DESCRIPTION OF THE TASK: Return exactly the listing's lines, from its first line to the line holding "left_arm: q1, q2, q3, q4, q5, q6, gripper", ends included.

PROVIDED MATERIAL:
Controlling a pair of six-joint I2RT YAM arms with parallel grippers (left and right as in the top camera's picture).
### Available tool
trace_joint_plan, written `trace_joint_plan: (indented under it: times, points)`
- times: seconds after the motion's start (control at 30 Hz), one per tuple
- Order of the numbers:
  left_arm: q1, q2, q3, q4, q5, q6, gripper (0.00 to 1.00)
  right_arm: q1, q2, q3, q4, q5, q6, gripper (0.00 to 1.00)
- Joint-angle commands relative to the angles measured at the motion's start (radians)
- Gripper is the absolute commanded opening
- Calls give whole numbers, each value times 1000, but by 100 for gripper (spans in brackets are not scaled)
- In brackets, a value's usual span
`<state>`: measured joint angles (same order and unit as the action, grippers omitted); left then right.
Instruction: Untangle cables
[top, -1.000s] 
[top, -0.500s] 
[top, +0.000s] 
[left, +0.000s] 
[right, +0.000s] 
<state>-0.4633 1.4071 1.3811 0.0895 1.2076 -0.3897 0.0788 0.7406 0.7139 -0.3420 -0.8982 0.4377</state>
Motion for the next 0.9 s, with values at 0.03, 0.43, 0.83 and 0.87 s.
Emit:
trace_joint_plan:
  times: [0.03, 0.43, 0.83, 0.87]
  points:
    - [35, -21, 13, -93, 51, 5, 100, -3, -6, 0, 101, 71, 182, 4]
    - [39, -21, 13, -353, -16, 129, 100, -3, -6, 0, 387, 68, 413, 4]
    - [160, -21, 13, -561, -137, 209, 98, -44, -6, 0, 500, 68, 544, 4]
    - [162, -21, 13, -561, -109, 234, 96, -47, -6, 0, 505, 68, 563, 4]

TASK RESULT:
Controlling a pair of six-joint I2RT YAM arms with parallel grippers (left and right as in the top camera's picture).
### Available tool
trace_joint_plan, written `trace_joint_plan: (indented under it: times, points)`
- times: seconds after the motion's start (control at 30 Hz), one per tuple
- Order of the numbers:
  left_arm: q1, q2, q3, q4, q5, q6, gripper (0.00 to 1.00)

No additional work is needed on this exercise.